• _What you have to do_: Extract each line from the entries below that has the string "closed" in it.

• _Source information_:
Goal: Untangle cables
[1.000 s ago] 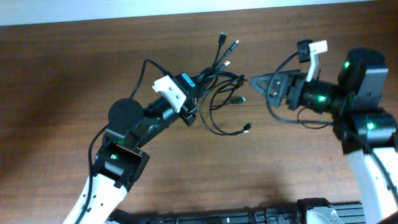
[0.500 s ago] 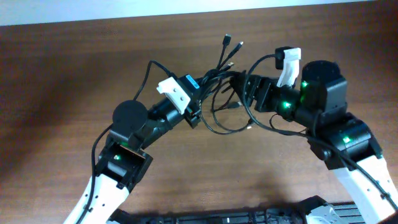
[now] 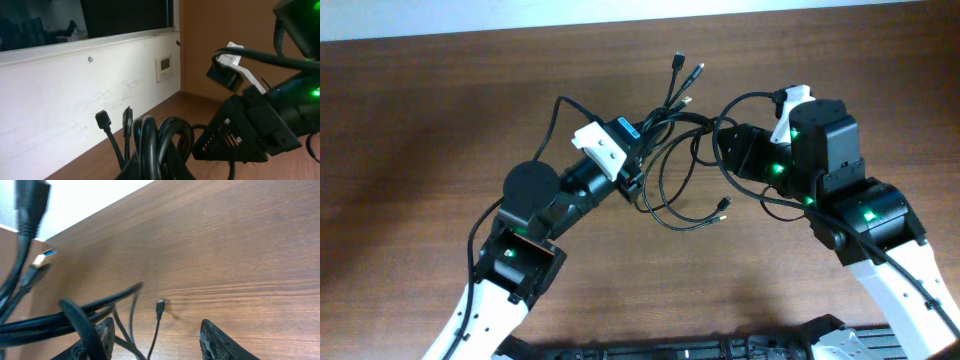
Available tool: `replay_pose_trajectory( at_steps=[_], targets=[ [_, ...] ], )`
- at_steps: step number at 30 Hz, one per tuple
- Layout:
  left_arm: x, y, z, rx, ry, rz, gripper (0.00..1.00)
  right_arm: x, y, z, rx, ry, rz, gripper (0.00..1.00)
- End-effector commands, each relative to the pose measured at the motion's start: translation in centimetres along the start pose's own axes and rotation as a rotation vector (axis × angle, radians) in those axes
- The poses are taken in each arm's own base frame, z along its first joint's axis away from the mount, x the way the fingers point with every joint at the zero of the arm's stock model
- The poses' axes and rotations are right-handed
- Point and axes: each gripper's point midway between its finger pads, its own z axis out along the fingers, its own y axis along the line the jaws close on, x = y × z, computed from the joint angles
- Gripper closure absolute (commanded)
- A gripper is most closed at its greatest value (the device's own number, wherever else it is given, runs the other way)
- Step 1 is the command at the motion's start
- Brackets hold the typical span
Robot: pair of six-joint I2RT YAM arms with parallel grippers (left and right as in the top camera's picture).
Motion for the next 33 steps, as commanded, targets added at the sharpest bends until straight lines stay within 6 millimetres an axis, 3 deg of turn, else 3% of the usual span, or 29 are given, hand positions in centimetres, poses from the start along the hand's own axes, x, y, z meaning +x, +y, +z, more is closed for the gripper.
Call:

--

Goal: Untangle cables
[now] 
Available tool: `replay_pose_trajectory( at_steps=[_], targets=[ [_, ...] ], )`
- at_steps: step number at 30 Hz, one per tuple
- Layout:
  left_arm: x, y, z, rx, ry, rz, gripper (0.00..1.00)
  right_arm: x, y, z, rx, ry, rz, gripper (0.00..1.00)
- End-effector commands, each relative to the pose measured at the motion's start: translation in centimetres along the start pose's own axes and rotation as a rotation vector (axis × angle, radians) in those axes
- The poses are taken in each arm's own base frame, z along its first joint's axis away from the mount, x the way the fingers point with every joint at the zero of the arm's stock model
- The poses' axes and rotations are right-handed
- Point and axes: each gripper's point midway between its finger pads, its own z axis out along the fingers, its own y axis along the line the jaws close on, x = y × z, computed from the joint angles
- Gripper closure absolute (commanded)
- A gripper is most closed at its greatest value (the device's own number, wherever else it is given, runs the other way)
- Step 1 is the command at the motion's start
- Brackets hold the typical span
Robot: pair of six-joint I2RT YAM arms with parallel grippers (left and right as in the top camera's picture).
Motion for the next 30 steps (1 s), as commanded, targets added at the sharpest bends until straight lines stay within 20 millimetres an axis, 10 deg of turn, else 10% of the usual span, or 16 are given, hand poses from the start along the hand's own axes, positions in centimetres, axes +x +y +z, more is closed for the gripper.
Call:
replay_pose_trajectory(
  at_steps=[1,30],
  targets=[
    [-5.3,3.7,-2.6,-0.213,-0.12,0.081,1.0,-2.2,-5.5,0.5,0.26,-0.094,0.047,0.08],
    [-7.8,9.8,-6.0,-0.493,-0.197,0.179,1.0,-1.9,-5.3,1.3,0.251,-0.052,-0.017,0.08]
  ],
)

• _Answer box_:
- A gripper is most closed at its greatest value (the device's own number, wherever else it is given, runs the other way)
Motion for the next 33 steps, as commanded, targets added at the sharpest bends until straight lines stay within 6 millimetres an axis, 3 deg of turn, else 3% of the usual span, or 29 are given, hand positions in centimetres, poses from the start along the hand's own axes, x, y, z meaning +x, +y, +z, more is closed for the gripper.
- A gripper is most closed at its greatest value (the device's own number, wherever else it is given, runs the other way)
Motion for the next 30 steps (1 s), as commanded, targets added at the sharpest bends until straight lines stay within 20 millimetres an axis, 10 deg of turn, else 10% of the usual span, or 16 are given, hand poses from the start along the hand's own axes, positions in centimetres, axes +x +y +z, more is closed for the gripper.

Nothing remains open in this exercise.